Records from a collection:
*-*-*
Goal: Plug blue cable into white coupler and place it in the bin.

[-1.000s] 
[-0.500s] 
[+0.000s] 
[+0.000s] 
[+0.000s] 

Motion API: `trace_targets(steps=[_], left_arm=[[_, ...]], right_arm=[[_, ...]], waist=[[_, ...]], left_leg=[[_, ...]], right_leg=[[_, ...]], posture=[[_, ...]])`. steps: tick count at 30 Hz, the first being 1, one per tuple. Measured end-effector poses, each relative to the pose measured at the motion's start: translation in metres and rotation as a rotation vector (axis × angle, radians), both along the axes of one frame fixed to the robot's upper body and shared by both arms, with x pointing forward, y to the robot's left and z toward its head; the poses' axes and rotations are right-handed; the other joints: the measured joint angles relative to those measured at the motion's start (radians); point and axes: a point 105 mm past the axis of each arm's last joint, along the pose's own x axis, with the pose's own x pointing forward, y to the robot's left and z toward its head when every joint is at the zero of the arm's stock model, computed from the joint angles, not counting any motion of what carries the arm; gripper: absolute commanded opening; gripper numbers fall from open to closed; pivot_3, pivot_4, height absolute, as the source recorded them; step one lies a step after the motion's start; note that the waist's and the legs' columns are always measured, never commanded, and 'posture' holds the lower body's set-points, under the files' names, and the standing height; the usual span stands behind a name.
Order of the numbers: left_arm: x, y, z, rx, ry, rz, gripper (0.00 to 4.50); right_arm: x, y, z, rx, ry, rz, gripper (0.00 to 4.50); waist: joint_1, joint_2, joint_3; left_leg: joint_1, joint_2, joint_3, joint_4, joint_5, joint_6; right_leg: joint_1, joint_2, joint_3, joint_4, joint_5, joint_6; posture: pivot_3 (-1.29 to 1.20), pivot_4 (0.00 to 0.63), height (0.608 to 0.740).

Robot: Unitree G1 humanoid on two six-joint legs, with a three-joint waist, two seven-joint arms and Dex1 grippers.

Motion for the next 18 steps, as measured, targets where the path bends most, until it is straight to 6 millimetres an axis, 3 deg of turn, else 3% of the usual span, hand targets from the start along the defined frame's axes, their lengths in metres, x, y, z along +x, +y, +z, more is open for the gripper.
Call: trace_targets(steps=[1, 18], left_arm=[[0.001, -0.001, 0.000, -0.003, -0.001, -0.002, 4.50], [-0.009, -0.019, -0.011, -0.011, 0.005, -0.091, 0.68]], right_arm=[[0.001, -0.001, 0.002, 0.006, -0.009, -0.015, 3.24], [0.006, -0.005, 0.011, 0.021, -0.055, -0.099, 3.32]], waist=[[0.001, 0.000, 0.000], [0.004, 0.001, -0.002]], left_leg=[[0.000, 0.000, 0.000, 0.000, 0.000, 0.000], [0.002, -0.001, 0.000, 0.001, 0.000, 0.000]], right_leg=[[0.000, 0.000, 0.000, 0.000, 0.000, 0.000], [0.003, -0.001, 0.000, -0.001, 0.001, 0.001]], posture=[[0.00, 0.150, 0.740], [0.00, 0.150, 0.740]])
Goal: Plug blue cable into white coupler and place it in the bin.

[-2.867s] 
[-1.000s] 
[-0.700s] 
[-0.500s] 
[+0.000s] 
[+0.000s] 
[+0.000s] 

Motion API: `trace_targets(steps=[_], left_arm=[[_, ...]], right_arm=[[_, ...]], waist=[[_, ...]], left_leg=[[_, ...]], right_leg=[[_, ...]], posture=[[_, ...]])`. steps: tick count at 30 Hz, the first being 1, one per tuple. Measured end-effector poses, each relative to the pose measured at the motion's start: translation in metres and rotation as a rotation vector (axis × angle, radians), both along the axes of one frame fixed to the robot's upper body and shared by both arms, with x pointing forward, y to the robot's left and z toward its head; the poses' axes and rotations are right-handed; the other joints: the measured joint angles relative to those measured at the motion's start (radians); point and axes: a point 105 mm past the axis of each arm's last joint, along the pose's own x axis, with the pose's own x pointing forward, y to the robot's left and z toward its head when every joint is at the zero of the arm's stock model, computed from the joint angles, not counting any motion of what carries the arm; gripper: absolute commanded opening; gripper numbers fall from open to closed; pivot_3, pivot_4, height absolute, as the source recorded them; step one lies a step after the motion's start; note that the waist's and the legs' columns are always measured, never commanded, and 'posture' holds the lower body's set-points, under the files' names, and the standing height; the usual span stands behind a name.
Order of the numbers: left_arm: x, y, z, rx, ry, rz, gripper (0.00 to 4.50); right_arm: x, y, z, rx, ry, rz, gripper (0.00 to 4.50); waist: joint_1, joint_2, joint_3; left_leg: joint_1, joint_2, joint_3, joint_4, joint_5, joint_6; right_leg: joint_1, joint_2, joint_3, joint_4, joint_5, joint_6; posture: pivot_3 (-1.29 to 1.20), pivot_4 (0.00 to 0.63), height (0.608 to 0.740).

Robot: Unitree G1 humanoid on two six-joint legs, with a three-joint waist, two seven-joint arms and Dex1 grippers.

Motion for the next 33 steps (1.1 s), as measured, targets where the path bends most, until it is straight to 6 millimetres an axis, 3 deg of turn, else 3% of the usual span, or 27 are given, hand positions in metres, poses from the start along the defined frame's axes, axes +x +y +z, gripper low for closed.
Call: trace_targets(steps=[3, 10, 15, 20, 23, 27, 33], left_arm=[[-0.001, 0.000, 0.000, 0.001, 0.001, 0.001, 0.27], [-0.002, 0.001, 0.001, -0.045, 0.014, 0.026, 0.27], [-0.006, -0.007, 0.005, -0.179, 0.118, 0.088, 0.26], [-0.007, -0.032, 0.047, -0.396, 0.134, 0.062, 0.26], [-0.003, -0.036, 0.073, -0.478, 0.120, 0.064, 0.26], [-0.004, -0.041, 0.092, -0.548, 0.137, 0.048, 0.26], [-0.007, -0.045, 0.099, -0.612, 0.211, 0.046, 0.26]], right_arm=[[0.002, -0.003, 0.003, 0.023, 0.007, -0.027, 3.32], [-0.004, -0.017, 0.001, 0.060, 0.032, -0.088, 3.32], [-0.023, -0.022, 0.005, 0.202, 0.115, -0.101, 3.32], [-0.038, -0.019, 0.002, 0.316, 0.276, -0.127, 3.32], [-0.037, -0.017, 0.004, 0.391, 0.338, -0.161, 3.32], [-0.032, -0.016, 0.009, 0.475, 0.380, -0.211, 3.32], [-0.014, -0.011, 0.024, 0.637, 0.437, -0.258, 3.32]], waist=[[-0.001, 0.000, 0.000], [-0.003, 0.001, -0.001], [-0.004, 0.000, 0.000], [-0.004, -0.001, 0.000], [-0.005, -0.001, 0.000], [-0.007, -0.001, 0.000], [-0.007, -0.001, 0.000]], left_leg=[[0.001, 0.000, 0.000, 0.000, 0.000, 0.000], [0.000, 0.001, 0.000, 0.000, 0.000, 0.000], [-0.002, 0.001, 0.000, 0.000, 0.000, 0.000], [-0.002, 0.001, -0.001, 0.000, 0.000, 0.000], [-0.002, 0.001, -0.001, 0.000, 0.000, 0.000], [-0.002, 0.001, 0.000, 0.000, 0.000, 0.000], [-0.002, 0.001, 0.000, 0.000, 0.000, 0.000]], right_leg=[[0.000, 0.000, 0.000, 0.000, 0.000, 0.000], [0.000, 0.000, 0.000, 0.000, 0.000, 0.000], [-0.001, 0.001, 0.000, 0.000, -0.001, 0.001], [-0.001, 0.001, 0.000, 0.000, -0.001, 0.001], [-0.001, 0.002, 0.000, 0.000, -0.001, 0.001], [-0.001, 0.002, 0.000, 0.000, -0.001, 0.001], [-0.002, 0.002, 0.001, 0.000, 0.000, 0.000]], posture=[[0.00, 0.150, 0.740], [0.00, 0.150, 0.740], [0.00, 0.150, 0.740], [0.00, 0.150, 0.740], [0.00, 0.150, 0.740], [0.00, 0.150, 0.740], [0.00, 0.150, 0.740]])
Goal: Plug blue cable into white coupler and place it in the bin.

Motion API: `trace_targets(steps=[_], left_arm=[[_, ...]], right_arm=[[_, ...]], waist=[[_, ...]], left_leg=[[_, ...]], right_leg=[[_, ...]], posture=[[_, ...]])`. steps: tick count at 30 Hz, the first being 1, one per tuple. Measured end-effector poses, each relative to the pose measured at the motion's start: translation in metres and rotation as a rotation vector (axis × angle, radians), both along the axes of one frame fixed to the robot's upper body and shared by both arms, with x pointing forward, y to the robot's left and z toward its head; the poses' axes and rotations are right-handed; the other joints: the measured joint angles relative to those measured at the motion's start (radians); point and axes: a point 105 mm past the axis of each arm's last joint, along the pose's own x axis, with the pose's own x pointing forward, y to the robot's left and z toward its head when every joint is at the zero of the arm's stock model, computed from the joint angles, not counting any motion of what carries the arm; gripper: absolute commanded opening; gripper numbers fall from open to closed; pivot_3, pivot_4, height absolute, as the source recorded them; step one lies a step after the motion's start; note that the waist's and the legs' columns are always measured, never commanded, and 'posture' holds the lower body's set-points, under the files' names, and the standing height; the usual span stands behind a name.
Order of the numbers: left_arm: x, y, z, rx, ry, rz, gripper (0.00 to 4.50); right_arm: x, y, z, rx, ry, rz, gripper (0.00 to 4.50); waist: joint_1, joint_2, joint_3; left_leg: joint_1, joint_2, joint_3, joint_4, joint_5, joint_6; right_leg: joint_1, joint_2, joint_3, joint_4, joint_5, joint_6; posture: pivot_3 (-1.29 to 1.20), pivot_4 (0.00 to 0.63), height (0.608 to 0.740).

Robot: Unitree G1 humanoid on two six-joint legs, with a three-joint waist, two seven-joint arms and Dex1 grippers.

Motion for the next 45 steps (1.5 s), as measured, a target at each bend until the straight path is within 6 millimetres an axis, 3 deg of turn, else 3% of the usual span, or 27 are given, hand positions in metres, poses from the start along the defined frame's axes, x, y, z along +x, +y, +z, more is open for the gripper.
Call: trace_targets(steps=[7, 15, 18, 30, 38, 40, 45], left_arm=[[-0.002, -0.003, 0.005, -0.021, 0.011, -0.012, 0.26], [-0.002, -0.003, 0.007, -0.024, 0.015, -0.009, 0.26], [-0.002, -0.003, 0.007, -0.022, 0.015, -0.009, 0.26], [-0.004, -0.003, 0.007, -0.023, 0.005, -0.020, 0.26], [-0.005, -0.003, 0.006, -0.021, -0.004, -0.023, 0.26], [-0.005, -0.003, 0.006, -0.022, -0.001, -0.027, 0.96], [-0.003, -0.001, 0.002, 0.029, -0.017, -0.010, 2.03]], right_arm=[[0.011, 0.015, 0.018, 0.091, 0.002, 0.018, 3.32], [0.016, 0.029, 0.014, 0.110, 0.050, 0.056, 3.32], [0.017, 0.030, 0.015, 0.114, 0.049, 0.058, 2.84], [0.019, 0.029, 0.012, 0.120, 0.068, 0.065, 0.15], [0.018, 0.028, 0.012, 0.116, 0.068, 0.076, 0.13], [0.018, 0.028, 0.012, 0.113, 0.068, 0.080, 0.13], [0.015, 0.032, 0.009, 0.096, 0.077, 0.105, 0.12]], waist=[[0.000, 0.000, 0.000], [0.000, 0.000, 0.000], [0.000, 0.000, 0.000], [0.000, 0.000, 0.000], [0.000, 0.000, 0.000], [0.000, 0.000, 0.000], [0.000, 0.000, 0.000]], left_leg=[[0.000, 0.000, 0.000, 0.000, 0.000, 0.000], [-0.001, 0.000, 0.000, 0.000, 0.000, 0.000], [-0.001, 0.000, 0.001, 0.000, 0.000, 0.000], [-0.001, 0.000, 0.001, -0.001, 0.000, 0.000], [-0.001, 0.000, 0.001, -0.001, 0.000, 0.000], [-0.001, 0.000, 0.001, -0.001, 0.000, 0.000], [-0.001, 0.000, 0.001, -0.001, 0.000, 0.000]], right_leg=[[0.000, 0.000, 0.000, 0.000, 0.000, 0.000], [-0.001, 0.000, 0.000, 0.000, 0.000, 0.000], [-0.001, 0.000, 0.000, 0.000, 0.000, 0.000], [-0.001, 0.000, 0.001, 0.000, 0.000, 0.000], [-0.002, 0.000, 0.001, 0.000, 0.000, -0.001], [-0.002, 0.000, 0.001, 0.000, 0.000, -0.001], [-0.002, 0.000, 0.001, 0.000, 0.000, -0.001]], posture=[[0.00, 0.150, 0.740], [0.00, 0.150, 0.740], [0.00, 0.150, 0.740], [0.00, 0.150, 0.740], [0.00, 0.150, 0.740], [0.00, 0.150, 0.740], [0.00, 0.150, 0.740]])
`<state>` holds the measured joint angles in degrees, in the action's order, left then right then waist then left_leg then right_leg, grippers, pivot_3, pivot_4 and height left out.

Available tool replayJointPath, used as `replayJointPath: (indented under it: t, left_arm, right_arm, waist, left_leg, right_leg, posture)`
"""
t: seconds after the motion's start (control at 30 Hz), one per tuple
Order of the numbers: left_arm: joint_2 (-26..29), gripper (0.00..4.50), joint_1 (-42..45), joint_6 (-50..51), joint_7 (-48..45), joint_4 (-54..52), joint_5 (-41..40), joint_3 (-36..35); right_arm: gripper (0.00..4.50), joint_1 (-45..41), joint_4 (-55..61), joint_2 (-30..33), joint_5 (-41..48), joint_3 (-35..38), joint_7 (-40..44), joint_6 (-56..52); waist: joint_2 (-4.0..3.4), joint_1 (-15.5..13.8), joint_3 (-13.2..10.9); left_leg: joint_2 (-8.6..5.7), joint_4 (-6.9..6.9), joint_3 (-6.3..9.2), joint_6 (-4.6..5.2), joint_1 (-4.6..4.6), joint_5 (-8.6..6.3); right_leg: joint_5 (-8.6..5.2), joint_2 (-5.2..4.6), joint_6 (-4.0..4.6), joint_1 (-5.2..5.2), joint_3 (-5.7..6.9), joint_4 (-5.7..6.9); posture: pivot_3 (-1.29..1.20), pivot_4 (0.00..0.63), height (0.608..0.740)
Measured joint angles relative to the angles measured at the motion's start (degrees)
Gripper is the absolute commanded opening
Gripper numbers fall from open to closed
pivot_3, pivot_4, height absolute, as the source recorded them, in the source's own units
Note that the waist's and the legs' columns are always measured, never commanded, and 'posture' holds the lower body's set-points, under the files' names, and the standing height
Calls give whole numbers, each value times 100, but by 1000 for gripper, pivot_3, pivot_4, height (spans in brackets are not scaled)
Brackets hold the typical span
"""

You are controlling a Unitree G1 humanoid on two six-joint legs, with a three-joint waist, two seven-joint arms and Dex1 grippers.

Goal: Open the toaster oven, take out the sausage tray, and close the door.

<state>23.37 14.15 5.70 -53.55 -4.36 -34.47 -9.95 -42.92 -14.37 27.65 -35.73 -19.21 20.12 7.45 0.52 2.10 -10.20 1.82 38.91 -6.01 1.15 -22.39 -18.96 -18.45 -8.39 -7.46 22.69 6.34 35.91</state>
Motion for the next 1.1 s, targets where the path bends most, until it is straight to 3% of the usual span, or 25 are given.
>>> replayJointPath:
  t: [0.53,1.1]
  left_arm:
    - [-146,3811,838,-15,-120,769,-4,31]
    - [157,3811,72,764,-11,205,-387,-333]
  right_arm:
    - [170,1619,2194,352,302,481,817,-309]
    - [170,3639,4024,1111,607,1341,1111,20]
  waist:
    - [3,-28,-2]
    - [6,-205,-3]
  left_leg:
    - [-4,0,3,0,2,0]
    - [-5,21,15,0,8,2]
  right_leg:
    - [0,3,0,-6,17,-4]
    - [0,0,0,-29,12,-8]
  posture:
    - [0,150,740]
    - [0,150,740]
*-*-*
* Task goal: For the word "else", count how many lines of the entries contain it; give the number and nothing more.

* Answer to this problem: 3